European- produced films make up an average 38% share of the films on Netflix’s platforms in Europe, according to Ampere Analysis figures.
The figure indicates that Netflix has stepped up its acquisition and production of European movies, partly in response to regulatory pressure and also to compete with local broadcasters.
According to Ampere, Netflix’s Netherlands service leads the pack, with 43% of films on its platform coming from Europe.
The Czech Republic, Estonia, Latvia, Lithuania and Romania follow; 42% of movies offered in the countries by Netflix were produced in Europe.
Bulgaria and the Slovak Republic have a 41% share of European movies on their Netflix platforms, with Spain at 39%. Slovenia, Norway, Sweden, Finland and Poland come in just behind at 38%, while major markets Germany and Italy have 37% as do Denmark and Austria.
The UK is at the bottom of the range (29%), with Ireland just ahead (30%). European movies account for 33% of Netflix’s film catalogue in France, Switzerland and Belgium
Rahul Patel, senior analyst at Ampere, said that the figures indicate that, typically, movies on Netflix are more localised than TV seasons across Europe.

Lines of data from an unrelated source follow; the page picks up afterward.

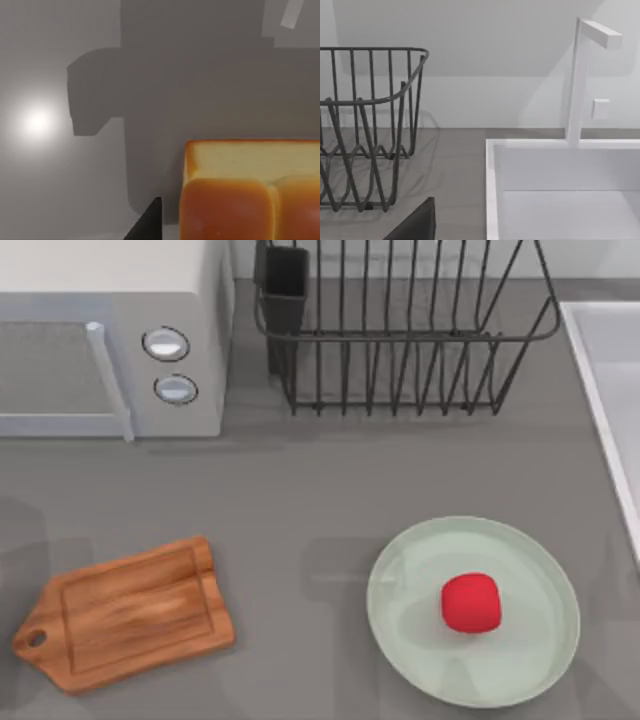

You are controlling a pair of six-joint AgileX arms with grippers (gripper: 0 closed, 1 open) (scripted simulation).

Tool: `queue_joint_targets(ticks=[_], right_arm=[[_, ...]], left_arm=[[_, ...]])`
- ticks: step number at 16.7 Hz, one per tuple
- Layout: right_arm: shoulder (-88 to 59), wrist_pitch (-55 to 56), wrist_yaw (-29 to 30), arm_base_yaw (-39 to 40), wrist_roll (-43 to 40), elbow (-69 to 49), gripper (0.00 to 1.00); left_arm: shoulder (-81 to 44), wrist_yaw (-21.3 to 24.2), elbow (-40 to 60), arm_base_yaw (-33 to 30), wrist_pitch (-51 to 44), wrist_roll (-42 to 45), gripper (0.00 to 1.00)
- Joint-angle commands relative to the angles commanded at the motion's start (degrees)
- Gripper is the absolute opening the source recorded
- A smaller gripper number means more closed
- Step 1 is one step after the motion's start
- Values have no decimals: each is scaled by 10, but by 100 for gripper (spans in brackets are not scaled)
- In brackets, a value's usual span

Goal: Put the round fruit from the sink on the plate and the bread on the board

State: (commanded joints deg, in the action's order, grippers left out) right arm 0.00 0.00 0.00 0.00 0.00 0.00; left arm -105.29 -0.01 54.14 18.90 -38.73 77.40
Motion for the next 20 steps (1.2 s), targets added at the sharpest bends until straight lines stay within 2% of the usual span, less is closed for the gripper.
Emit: queue_joint_targets(ticks=[6, 9, 15, 20], right_arm=[[0, 0, 0, 0, 0, 0, 100], [0, 0, 0, 0, 0, 0, 100], [0, 0, 0, 0, 0, 0, 100], [0, 0, 0, 0, 0, 0, 100]], left_arm=[[0, 0, 0, 0, 0, 0, 0], [24, 4, 10, -7, -35, -9, 0], [64, -2, 82, -36, -154, -21, 0], [104, 0, 141, -10, -248, -14, 0]])
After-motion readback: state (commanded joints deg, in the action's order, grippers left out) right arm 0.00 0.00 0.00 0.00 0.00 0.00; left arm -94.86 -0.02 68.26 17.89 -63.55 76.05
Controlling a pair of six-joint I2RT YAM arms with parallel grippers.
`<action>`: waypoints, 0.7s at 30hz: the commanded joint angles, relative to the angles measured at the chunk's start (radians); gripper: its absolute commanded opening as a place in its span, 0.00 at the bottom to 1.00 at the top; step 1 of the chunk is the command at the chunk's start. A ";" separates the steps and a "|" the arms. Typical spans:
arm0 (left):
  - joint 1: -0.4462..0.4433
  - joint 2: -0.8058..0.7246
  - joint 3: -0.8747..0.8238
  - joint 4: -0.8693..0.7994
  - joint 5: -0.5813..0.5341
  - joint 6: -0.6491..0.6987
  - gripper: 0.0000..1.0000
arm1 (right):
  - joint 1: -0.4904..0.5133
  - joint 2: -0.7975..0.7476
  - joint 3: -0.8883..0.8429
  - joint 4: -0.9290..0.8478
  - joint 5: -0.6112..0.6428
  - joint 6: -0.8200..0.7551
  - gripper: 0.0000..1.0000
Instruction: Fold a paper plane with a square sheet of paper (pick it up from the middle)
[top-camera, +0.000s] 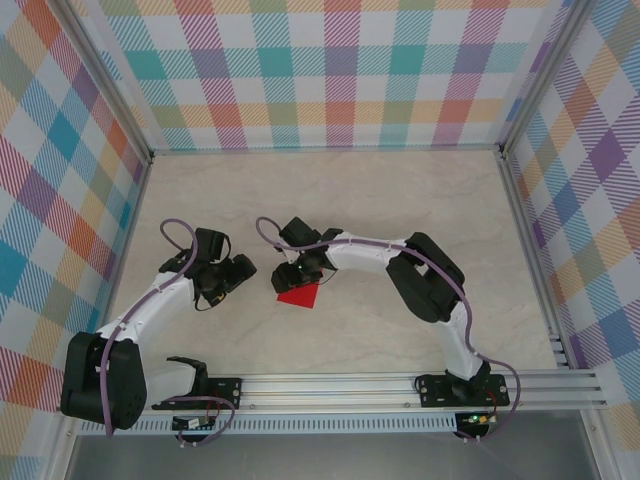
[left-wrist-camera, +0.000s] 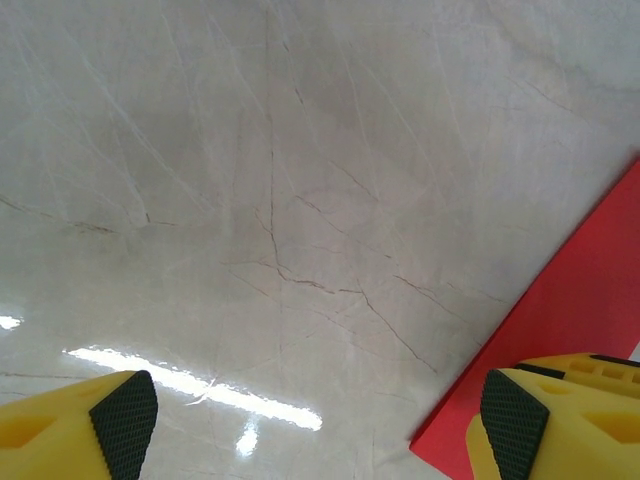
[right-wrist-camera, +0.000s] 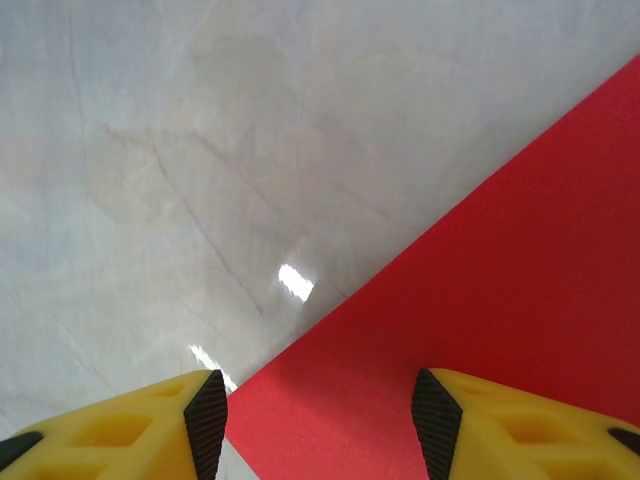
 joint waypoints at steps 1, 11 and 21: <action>0.021 -0.006 -0.004 0.031 0.052 0.027 0.87 | 0.005 -0.039 -0.113 -0.116 -0.007 -0.195 0.56; 0.017 -0.007 -0.012 0.103 0.186 0.029 0.87 | -0.008 -0.278 -0.220 -0.033 -0.035 -0.101 0.59; -0.111 0.013 -0.004 0.229 0.303 -0.005 0.69 | -0.114 -0.478 -0.439 0.000 0.025 0.443 0.62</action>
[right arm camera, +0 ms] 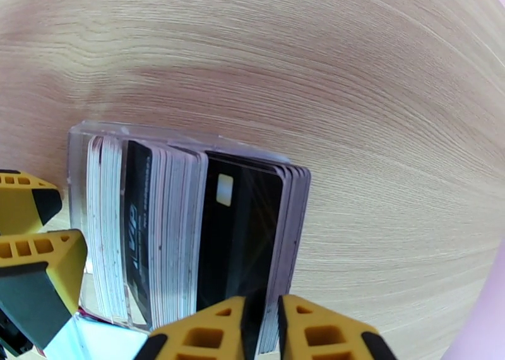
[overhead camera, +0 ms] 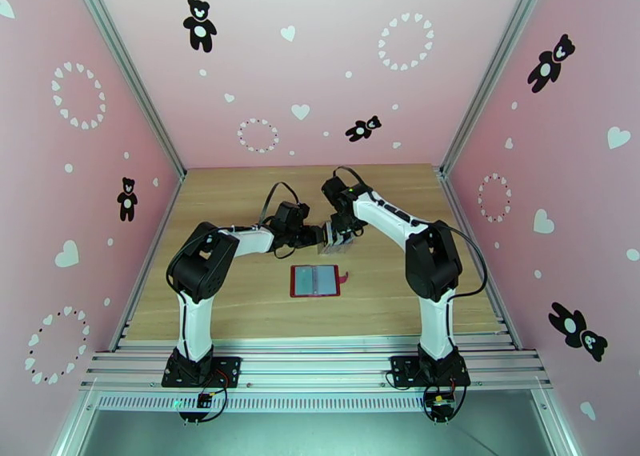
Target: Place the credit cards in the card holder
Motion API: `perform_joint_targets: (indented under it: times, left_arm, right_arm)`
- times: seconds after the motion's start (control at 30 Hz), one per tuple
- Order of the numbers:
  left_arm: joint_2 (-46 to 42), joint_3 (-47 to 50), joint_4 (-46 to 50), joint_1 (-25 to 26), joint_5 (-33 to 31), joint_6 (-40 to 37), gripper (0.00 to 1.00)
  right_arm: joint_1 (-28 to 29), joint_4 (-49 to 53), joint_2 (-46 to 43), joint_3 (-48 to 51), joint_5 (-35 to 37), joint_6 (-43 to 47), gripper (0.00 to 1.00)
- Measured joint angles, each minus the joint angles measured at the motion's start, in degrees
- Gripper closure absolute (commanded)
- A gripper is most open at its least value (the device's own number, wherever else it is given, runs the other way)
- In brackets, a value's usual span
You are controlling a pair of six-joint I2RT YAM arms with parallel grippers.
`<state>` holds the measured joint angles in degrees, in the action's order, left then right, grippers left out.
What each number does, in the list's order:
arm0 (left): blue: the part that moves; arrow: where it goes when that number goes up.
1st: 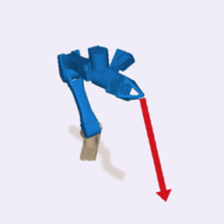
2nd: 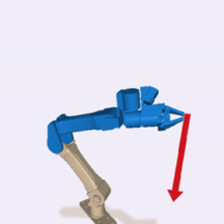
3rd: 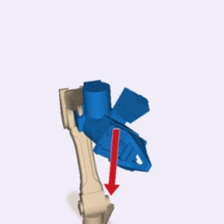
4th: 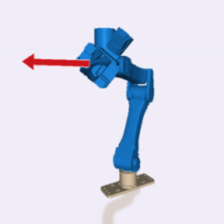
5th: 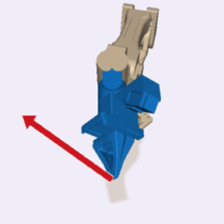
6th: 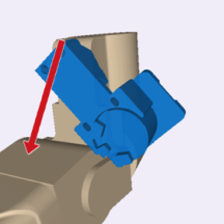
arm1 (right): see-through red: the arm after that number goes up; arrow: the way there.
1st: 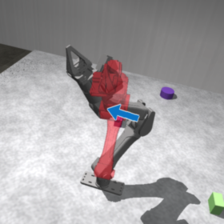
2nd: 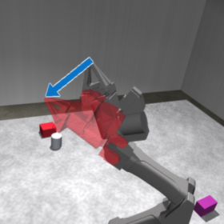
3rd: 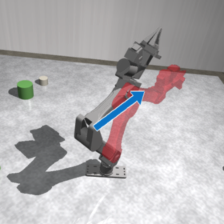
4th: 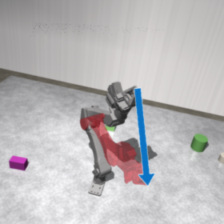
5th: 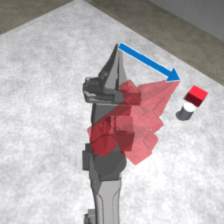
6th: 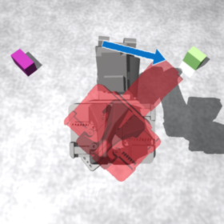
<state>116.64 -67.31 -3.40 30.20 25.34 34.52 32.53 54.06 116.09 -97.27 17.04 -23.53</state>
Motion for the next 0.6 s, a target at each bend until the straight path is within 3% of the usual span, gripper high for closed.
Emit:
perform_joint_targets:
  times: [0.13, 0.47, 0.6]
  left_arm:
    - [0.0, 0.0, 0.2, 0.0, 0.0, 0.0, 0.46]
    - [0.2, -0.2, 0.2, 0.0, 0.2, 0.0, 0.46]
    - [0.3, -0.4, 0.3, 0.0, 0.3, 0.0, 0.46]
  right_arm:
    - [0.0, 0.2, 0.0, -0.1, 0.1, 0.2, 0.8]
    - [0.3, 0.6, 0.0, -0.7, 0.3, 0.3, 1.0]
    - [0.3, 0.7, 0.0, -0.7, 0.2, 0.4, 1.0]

Earlier this week, Ampere released figures that showed European programming – both movies and TV series - makes up 30% of Netflix’s catalogue in almost all of the continent’s major markets.

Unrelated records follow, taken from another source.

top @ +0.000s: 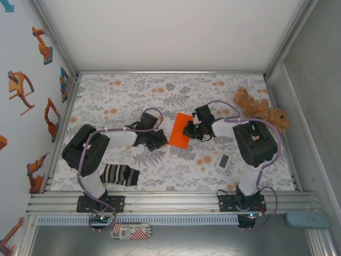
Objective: Fold a paper plane with a square sheet of paper (pick it up from the middle)
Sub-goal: Fold the triangle a second time at the center of the table.
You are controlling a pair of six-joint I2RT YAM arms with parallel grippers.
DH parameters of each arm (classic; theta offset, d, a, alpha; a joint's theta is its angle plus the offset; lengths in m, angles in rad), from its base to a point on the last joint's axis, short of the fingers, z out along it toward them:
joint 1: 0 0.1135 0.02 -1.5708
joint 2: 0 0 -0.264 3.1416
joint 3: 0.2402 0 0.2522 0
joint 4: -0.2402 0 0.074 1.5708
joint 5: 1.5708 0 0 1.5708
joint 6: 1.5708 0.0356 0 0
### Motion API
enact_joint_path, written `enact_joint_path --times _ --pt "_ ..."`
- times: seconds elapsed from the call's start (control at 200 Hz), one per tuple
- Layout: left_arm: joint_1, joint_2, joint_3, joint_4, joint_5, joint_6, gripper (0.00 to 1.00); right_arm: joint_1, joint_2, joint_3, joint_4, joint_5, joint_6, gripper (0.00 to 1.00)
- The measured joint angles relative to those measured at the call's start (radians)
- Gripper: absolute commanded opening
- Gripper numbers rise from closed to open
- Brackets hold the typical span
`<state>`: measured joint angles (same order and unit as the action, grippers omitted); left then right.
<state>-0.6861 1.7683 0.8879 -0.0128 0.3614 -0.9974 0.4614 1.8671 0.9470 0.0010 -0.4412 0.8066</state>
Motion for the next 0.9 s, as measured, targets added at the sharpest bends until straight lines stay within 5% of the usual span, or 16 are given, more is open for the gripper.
enact_joint_path --times 0.371,0.896 --pt "-0.002 0.124 0.185 0.028 0.071 0.028 0.06 0.0 0.0 0.0 0.002 -0.003 0.0 0.0" --pt "0.018 0.196 0.193 -0.011 0.126 0.068 0.02 0.0 0.0 0.035 -0.053 0.006 -0.046 0.0"
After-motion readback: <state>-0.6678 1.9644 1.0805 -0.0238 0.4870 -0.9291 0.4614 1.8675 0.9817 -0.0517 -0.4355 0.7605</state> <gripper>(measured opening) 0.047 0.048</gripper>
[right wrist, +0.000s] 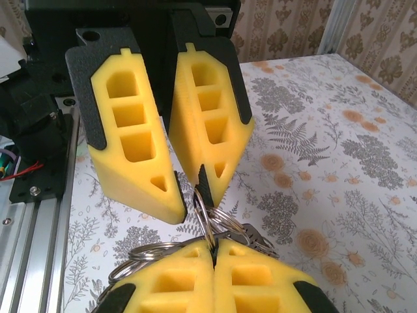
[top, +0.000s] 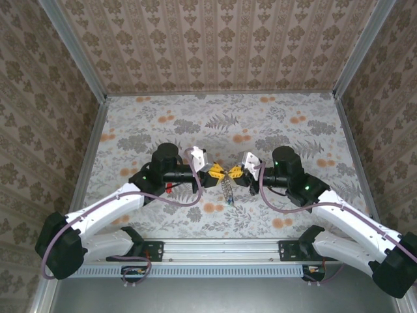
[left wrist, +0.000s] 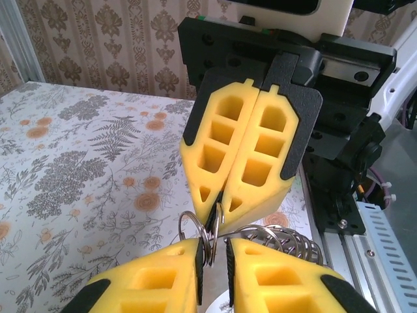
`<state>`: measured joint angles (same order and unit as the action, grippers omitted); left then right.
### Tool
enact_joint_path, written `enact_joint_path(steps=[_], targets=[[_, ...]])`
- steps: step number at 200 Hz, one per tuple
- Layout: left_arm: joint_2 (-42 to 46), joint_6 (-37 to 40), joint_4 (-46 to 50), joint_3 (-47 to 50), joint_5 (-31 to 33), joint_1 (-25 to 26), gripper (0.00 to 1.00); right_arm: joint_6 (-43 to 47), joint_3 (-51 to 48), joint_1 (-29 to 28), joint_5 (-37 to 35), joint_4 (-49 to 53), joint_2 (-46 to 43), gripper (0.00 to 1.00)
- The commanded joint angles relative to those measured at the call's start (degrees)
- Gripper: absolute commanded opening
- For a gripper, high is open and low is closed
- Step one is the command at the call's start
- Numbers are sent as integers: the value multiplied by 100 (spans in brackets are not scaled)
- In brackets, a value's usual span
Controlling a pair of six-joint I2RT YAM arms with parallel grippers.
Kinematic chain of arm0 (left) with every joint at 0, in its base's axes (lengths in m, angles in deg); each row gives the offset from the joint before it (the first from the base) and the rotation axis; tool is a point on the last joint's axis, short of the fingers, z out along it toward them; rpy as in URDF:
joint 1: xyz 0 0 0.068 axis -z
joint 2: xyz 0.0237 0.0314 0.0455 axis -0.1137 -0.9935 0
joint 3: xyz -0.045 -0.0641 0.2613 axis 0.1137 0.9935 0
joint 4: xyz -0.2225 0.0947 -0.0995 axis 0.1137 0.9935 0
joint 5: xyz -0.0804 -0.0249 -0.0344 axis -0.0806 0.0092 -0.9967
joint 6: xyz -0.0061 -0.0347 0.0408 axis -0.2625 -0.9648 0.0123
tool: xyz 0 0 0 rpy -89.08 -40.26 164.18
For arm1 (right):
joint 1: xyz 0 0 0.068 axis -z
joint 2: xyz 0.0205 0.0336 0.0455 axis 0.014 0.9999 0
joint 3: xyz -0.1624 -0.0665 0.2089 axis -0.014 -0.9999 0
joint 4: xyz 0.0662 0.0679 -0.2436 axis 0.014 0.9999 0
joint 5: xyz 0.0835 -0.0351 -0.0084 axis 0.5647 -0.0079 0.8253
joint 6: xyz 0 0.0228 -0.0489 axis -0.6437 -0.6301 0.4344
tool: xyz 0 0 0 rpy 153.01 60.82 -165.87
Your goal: Put the keys on the keyring
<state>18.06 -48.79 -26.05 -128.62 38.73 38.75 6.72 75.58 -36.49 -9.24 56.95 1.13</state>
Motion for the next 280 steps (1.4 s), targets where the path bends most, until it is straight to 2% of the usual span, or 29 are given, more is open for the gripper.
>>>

On average, movies comprise 57% of Netflix’s offer on its European platforms, while TV programming accounts for the remaining 43%.
The Ampere figures come amid heightened pressure for global streamers to boost the amount of local content they carry.

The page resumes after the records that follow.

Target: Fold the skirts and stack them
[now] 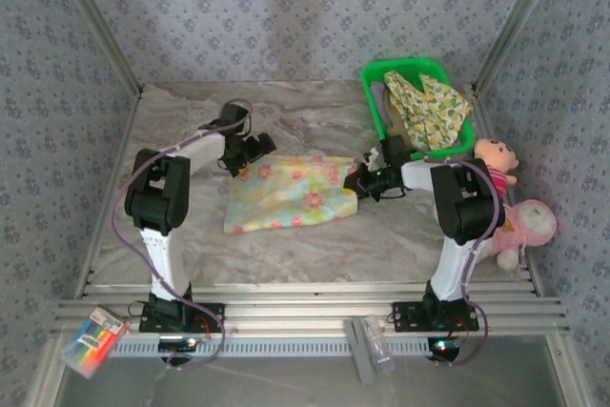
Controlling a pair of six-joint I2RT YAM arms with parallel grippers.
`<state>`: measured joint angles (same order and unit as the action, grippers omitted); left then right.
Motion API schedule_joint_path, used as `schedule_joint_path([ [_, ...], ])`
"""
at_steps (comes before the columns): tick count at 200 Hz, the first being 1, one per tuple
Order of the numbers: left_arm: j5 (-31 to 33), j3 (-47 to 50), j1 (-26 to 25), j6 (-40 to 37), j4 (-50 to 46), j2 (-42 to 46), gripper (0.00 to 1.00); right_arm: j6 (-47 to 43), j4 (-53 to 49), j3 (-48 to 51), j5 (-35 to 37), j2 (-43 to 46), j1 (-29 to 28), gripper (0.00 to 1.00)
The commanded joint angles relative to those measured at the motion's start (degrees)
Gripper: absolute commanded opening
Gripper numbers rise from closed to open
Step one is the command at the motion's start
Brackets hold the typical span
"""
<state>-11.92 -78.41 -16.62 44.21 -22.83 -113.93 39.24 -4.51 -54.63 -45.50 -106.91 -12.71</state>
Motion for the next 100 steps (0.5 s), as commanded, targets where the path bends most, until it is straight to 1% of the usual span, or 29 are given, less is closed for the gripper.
schedule_joint_path([
  [1,-0.90,1.93,0.92,-1.07,-7.24,4.15,1.00,-4.31,-5.52,-1.33,3.73,4.31,0.93,0.00],
  [24,-0.53,2.33,1.41,-4.42,-9.71,7.88,1.00,-12.51,-21.73,-8.47,13.04,5.33,-0.46,0.00],
  [42,-2.00,4.68,1.35,-6.59,-9.29,9.34,0.99,-14.02,-29.38,-13.16,19.62,5.17,-1.71,0.00],
  [62,-4.51,7.76,0.95,-7.60,-8.11,9.67,0.91,-14.21,-36.80,-20.48,26.80,4.22,-4.52,0.00],
  [76,-4.92,9.67,0.14,-7.65,-7.76,9.15,0.87,-14.22,-41.72,-25.40,31.07,2.64,-6.97,0.00],
  [100,-5.49,11.99,-1.26,-6.84,-6.69,6.98,0.67,-13.40,-46.83,-32.35,32.33,0.17,-11.07,0.00],
])
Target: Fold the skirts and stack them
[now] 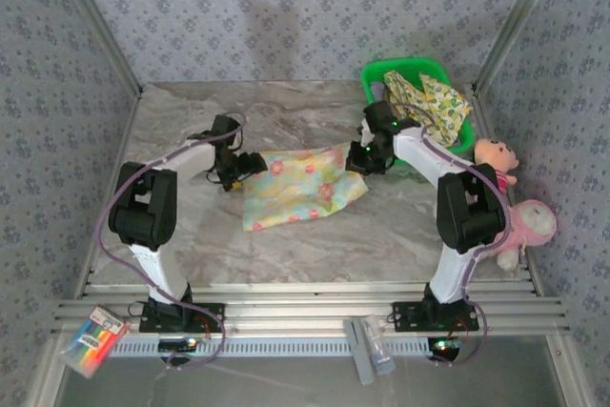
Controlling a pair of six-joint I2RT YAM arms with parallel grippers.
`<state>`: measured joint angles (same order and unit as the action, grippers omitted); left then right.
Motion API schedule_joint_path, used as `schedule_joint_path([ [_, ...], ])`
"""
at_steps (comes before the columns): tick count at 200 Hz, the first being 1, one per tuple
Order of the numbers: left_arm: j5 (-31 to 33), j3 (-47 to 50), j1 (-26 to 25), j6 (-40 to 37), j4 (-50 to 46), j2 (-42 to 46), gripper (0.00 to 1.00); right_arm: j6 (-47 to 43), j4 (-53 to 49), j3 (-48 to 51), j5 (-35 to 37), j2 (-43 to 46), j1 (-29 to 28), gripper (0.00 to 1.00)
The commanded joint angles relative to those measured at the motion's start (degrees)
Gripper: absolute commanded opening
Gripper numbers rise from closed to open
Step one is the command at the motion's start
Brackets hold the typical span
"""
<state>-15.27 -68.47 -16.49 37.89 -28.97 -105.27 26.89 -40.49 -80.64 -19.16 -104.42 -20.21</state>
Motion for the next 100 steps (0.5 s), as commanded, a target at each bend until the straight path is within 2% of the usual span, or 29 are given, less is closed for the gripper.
schedule_joint_path([
  [1,-2.23,2.12,-1.46,-0.49,-0.55,-1.77,0.66,-1.01,-10.94,-6.58,5.98,-2.43,-3.72,0.00],
  [18,-2.31,2.85,-2.12,0.10,-0.04,-3.17,0.51,0.16,-11.90,-10.73,5.07,-3.19,-5.90,0.00],
  [38,-2.21,3.71,-2.58,0.82,0.75,-4.12,0.40,1.93,-10.54,-14.20,0.01,-3.96,-7.71,0.00],
  [67,-2.13,4.02,-2.51,1.04,0.85,-4.77,0.36,4.82,-7.39,-17.45,-11.65,-6.93,-8.96,0.00],
  [100,-1.52,4.17,-2.33,1.98,0.84,-4.24,0.33,5.75,-4.80,-17.81,-18.84,-10.40,-10.70,0.00],
])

In 2020, the European Commission’s Audiovisual Media Services Directive set a goal for member states to hit a 30% local content quota for global SVoDs, allowing them to introduce their own laws and regulations in order to achieve this.
Different countries have taken different approaches thus far. Denmark recently introduced a levy of 6% on TV streaming services (including Netflix) to support local TV production. Switzerland recently backed proposals for global streamers to invest 4% of their annual Swiss revenue from 2024 into local film and TV production.